What is wanted is every line below from the one with "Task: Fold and" up to and including the one with "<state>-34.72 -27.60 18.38", retyped exactly, pictures excluded, nothing else.

§ **DATA SECTION**:
============

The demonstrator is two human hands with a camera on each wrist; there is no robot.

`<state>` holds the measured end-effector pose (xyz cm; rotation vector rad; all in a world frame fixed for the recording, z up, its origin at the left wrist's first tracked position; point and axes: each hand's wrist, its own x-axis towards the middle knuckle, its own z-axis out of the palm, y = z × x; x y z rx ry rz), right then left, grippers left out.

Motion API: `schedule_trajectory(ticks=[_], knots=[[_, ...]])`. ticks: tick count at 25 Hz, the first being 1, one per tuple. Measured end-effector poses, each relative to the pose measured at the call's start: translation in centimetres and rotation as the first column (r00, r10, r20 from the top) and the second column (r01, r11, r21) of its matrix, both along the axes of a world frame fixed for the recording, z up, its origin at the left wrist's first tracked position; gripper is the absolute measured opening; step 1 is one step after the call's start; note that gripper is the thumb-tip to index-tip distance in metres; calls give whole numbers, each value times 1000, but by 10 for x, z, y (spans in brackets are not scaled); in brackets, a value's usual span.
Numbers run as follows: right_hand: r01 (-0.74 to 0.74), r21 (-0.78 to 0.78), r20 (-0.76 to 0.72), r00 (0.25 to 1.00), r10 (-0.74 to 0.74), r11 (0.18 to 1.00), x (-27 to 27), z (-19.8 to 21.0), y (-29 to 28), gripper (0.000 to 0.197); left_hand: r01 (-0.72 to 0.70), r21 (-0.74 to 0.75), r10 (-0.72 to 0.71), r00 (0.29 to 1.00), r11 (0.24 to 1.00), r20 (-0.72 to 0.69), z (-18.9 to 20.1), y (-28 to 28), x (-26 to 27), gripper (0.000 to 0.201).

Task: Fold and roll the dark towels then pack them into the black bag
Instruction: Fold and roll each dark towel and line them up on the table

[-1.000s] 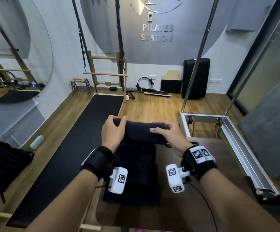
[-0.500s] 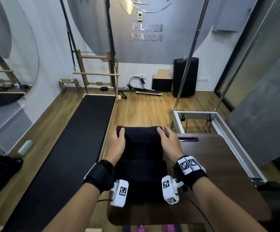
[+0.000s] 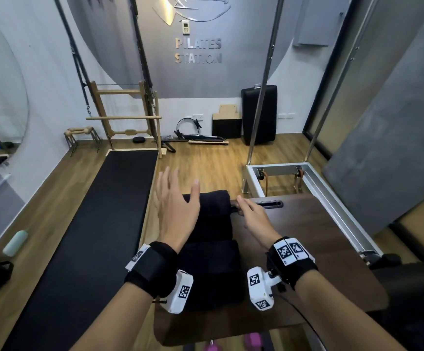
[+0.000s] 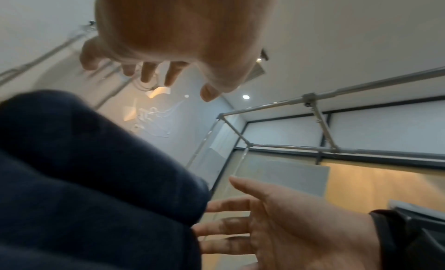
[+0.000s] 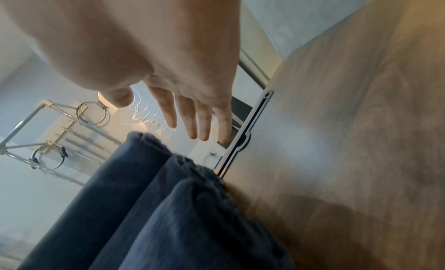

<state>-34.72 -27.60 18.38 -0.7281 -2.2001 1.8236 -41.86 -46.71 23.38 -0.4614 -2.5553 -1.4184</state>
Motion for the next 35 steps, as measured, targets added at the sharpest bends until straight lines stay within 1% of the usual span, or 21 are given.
schedule_trajectory(ticks=[1, 2, 3, 5, 6, 8, 11, 13, 17, 20, 22, 24, 26, 28, 30, 32, 35], knots=[[23, -1, 3, 1000, -23, 1000, 8, 1, 10, 27, 46, 28, -44, 997, 999, -67, 5, 12, 6, 56], [46, -3, 4, 999, -46, 999, 18, 2, 21, 25, 115, 67, -108, 989, 991, -104, 8, 25, 12, 50], [72, -7, 9, 997, -72, 997, 30, 3, 32, 24, 203, 103, -192, 976, 974, -103, 10, 40, 19, 46], [118, -34, 22, 993, -118, 992, 52, 6, 52, 25, 362, 156, -365, 931, 919, -11, 8, 66, 31, 39], [157, -45, 30, 987, -156, 987, 68, 6, 66, 27, 437, 168, -450, 891, 884, 49, 5, 86, 42, 36], [233, -57, 46, 972, -231, 971, 102, 5, 94, 30, 551, 149, -569, 812, 821, 134, -9, 126, 63, 31], [351, -82, 70, 936, -346, 933, 160, -8, 140, 29, 672, 77, -670, 710, 737, 218, -36, 190, 104, 34], [428, -95, 85, 903, -421, 899, 199, -18, 166, 26, 726, 63, -715, 652, 685, 254, -53, 226, 132, 37], [578, -111, 128, 815, -565, 808, 295, -45, 227, 20, 843, 60, -806, 487, 535, 337, -83, 317, 210, 39], [684, -102, 189, 726, -661, 722, 368, -74, 276, 20, 900, 42, -833, 383, 434, 399, -105, 388, 276, 40], [729, -96, 250, 677, -693, 678, 409, -97, 302, 21, 924, 32, -831, 327, 381, 449, -121, 426, 314, 38], [772, -103, 325, 622, -712, 628, 452, -126, 329, 23, 940, 26, -817, 282, 340, 502, -139, 462, 353, 34], [797, -103, 414, 578, -703, 595, 489, -157, 353, 24, 946, 37, -801, 252, 323, 542, -158, 492, 382, 29], [812, -111, 498, 545, -675, 574, 519, -185, 375, 26, 945, 43, -776, 240, 325, 583, -179, 518, 401, 25], [807, -96, 567, 526, -634, 583, 538, -208, 395, 31, 941, 41, -736, 234, 335, 635, -199, 539, 407, 25], [791, -60, 614, 511, -602, 609, 552, -228, 420, 34, 928, 36, -688, 248, 370, 683, -222, 562, 414, 24], [725, 1, 661, 516, -544, 689, 561, -252, 455, 29, 905, 25, -629, 276, 426, 726, -251, 589, 422, 16]])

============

§ **ANSWER**:
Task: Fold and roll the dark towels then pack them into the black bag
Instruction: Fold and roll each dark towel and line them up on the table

[-1.000s] 
[-0.500s] 
[+0.000s] 
[+0.000s] 
[+0.000s] 

<state>-34.72 -27.60 18.38 -0.7281 -2.2001 1.8236 -41.86 -46.71 23.38 -0.4614 -2.5553 -1.4184</state>

Nothing more remains for this exercise.